Example of simulation response function (red, left axis) and resulting node affinity values (histogram, right axis).
The response function describes the relationship between affinity and fitness, while the node values show the actual affinity values of nodes in the resulting simulation for both internal (blue) and leaf (orange) nodes. Note that the count is not sampling the response function, so we do not expect the histogram and the function to match.

Curve difference loss function calculation.
We divide the “difference” area (red bars) between the true (green) and inferred (red) curves by the area (light red) under the true curve within the bounds [-2.5, 3]. The loss value is thus the fraction of the area under the true curve represented by the area between the true and inferred curves.

Example of approximate sigmoid parameter degeneracy.
A potential pair of true (green) and inferred (blue) sigmoid curves, with true (inferred) parameter values. In the range shown, the inferred curve has compensated for a too-small xscale (transition steepness) by increasing xshift (shifting to the right) and yscale (upper asymptote). This results in a curve difference loss value of only 9%, which is much smaller our expected inference accuracy.

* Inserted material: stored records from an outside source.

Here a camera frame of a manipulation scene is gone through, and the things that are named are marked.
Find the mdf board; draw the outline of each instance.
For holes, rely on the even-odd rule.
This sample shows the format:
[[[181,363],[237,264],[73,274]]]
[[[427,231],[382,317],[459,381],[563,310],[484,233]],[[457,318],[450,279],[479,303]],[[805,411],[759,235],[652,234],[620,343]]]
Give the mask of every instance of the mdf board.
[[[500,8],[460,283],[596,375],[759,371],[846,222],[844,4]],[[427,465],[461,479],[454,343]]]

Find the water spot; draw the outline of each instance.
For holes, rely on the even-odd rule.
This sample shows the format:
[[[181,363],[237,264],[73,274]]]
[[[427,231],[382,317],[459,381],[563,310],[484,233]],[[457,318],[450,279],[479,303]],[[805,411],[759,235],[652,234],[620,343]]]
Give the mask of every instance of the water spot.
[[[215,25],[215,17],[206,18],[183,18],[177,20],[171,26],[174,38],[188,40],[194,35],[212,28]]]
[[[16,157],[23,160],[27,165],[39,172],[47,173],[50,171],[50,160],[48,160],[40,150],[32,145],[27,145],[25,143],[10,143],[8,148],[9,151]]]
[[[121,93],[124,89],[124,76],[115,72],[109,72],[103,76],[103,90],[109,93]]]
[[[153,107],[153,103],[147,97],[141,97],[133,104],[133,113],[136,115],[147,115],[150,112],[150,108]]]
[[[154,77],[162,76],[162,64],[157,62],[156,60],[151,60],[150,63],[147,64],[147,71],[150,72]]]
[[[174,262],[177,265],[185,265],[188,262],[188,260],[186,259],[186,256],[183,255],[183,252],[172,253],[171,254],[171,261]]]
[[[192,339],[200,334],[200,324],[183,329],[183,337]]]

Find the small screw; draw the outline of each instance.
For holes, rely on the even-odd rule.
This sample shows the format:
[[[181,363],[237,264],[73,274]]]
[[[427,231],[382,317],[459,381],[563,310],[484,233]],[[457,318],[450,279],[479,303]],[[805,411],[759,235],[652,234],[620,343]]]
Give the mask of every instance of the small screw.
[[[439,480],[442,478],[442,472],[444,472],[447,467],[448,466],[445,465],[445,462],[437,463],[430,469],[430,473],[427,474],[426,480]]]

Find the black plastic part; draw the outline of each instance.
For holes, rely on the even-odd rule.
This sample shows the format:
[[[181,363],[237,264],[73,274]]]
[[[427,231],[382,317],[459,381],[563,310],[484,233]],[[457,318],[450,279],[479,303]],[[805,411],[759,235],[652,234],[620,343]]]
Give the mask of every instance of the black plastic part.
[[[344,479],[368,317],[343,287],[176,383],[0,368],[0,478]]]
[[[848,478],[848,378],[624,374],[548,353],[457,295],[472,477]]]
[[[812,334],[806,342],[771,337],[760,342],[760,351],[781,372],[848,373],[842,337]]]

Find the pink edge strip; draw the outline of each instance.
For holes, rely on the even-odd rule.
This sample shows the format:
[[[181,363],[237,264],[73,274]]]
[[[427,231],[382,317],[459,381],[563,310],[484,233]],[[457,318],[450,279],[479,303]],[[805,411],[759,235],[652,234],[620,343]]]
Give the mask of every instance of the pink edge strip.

Example true and inferred response functions on the training sample.
The “diff” entry in the per-plot table gives the curve difference loss.

Example inferred sigmoid curves on data
for four representative GCs.

Example inferred per-bin response functions on data
for four representative GCs.

Additional summary statistics distributions for the same central data mimic sample as the main figure.

Summary statistic distributions for the simulation sample used for training.
In order to allow easy comparison of abundance distributions, these plots include only 120 of the simulated trees. This sample is designed to have a wide range of parameters, encompassing all plausible true data values, and is thus not designed to closely match data summary statistics.